**Copyright: © NexStream Technical Education, LLC**.  
All rights reserved


# USGS Earthquake Scraper Introduction
In this project, you will create a 'web scraper' to access and retrieve real-time data from the US Geological Service (USGS) reflecting the latest active earthquakes around the world which are equal or above a user input magnitude.

The data is in JSON format so you'll need to convert the output into a user-readable (friendly) format.

The feed is from the USGS database here:  https://earthquake.usgs.gov/earthquakes/feed/.  You should become familiar with this site.

The format of the feed summary is here: https://earthquake.usgs.gov/earthquakes/feed/v1.0/geojson.php.  You should become familiar with the fields for the JSON data.  

Note you can use a JSON viewer for a more readable format of the data.  
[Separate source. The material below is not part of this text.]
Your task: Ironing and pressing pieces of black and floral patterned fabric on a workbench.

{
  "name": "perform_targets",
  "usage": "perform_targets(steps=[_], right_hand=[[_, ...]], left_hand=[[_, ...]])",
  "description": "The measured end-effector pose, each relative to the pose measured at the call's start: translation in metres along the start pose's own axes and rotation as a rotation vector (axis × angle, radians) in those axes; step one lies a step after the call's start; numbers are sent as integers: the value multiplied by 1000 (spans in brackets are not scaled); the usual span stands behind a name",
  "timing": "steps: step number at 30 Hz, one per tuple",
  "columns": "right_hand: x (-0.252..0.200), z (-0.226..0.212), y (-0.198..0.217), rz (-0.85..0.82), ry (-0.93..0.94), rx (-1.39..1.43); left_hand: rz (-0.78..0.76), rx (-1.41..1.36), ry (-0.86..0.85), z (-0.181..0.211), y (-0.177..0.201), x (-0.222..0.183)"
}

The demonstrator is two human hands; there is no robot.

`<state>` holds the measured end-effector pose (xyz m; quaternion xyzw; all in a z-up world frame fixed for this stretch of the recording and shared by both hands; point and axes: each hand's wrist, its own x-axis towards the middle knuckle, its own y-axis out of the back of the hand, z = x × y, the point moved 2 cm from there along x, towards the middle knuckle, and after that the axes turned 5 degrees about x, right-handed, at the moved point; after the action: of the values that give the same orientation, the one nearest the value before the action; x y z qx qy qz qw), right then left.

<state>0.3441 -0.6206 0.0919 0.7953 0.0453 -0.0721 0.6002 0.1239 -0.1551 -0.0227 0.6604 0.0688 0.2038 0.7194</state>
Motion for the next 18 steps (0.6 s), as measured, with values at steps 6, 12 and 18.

# Part 1a:  Setup the environment and script and prompt the user for input.
Setup the script imports and prompt the user for the magnitude from which the USGS data will be accessed.  That is, any earthquake greater than or equal to the input magnitude will be retrieved from the database.  
You'll need to import the urllib.request library to get to the web site.
You also can input the json library to utilize the functions in that library.
Check out both API's for reference.


In [1]:
#Import the urllib.request and json libraries

import urllib.request
import json
import csv

from google.colab import drive
drive.mount('/content/drive')
%cd /content/drive/MyDrive/ML_S23-Mauro/USGS-Web-Scraper 

#Prompt the user to input a magnitude parameter of type floating point.  
#Limit the range that user can input to realistic magnitudes (check the magnitude entered and if it doesn't fall within a range, print out a message and prompt again.)
#Provide a prompt to the user to end the program or input another magnitude number (this code can be in a later cell).

global minMag
minMag = minMag = float(input("Enter a minimum earthquake magnitude to check: "))

# def getMinMag():
#   minMag = float(input("Enter a minimum earthquake magnitude to check: "))
#   print(minMag)
#   while(minMag < 2.5 or minMag > 10.0):
#       getMinMag()

# def getMaxMag():
#   maxMag = input("Enter a maximum earthquake magnitude to check (OPTIONAL): ")

#   if(maxMag == ''):
#     maxMag = 10.0

#   while((maxMag < '2.5' or maxMag > '10.0') and (minMag != maxMag)):
#       getMaxMag()

# getMinMag()
# getMaxMag()

Drive already mounted at /content/drive; to attempt to forcibly remount, call drive.mount("/content/drive", force_remount=True).
/content/drive/MyDrive/ML_S23-Mauro/USGS-Web-Scraper
Enter a minimum earthquake magnitude to check: 4


# Part 1b:  Write the printResults function.  
In this function, you should print the output of the data you retrieved from the site:  http://earthquake.usgs.gov/earthquakes/feed/v1.0/summary/2.5_day.geojson      
See the code comments for guided instruction.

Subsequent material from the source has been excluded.